Waits for cancer screening tests in British Columbia continue to grow due to staffing shortages, radiologist says

As provincial and territorial health ministers met with their federal counterpart in Vancouver on Monday, a British Columbia radiologist said wait times for medical imaging for cancer screening had increased due to a staff shortage.

Paula Gordon, a clinical professor in the department of radiology at the University of British Columbia who specializes in breast imaging, said wait times for tests to diagnose or rule out cancer were not good before the COVID-19 pandemic and have gradually worsened.

She said women who needed a needle biopsy to check for cancer cells could get one within two days of an ultrasound.

“These expectations are now up to over three months,” Gordon said.

Wait times for medical imaging, she says, can have a significant impact on a patient’s outcome.

Some cancers grow quickly, while others grow more slowly. Breast cancer, she says, usually falls somewhere in the middle.

“But for women who have fast-growing cancer, if they find a lump in their breast, the time it takes to do all the tests, including the needle biopsy, may be such that the cancer develops while it waits and can even spread to lymph nodes and other parts of the body.”

“Something is seriously wrong”

Vancouver’s Heather Johnstone says she first noticed numbness in her feet in 2020, before the COVID-19 pandemic began. X-rays found nothing, so she was referred for an MRI, which lasted a year. A second MRI was ordered, and it took six months. He found a large tumor compressing more than half of his spinal cord. She was able to have surgery in April and she continues to recover.

Prior to the discovery of the tumor, Johnstone faced physical discomfort as numbness rose from his feet to his legs. She also dealt with the psychological stress that comes with uncertainty. At different times, she says she thought she might have had Lyme disease or amyotrophic lateral sclerosis (ALS).

“[I’m] thinking something is seriously wrong, and I don’t know what it is.”

Staffing issues in British Columbia and across Canada

The BC Radiological Society says it wrote a letter to British Columbia Minister of Health Adrian Dix in September expressing concern about patients waiting for medical imaging, citing a “critical shortage” of technologists and the need to replace aging equipment.

The company says data from the Canadian Institute for Health Information revealed that in 2020, British Columbia had the lowest number of medical radiation technologists per capita in Canada, and the province needs more. 1,300 additional technologists to reach the national average.

There is also a shortage of sonographers for ultrasound imaging.

He calls on the province to do more to recruit and retain experienced technologists and sonographers and train new ones.

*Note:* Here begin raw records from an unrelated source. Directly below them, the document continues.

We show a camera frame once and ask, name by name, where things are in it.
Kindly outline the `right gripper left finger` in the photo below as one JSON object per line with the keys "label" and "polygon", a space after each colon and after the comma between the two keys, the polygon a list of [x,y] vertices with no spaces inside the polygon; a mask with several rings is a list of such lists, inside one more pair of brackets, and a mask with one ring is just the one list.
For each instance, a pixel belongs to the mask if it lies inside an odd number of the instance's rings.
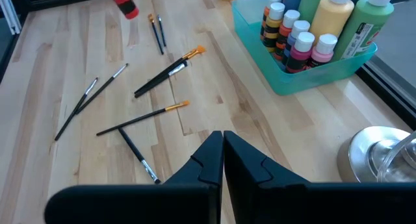
{"label": "right gripper left finger", "polygon": [[53,195],[46,223],[219,223],[223,136],[212,132],[163,184],[78,185]]}

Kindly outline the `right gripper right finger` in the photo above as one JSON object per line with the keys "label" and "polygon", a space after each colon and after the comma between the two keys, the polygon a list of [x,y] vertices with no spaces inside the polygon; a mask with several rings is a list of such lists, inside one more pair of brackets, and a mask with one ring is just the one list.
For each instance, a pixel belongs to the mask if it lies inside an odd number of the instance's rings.
{"label": "right gripper right finger", "polygon": [[411,223],[414,183],[309,182],[232,131],[224,170],[237,223]]}

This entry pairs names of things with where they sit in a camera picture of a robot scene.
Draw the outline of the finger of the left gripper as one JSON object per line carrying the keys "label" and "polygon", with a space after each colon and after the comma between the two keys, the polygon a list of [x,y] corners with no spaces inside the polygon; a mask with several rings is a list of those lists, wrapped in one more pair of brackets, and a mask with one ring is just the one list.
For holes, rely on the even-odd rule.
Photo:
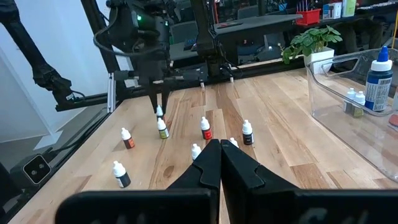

The problem is not isolated to British Columbia

The Canadian Association of Radiologists has asked the federal government for $1 billion in funding over three years for new medical imaging equipment and the development of a plan to hire more medical radiation technologists and sonographers.

Earlier this year, the head of the BC Cancer Agency cited staffing issues as one of the main reasons cancer patients in BC are waiting longer than they should for treatment.

It is expected that 31,000 British Columbians will be diagnosed with cancer in 2022, according to the agency. Nearly half of British Columbians will be diagnosed with cancer at some point in their lives, according to the province.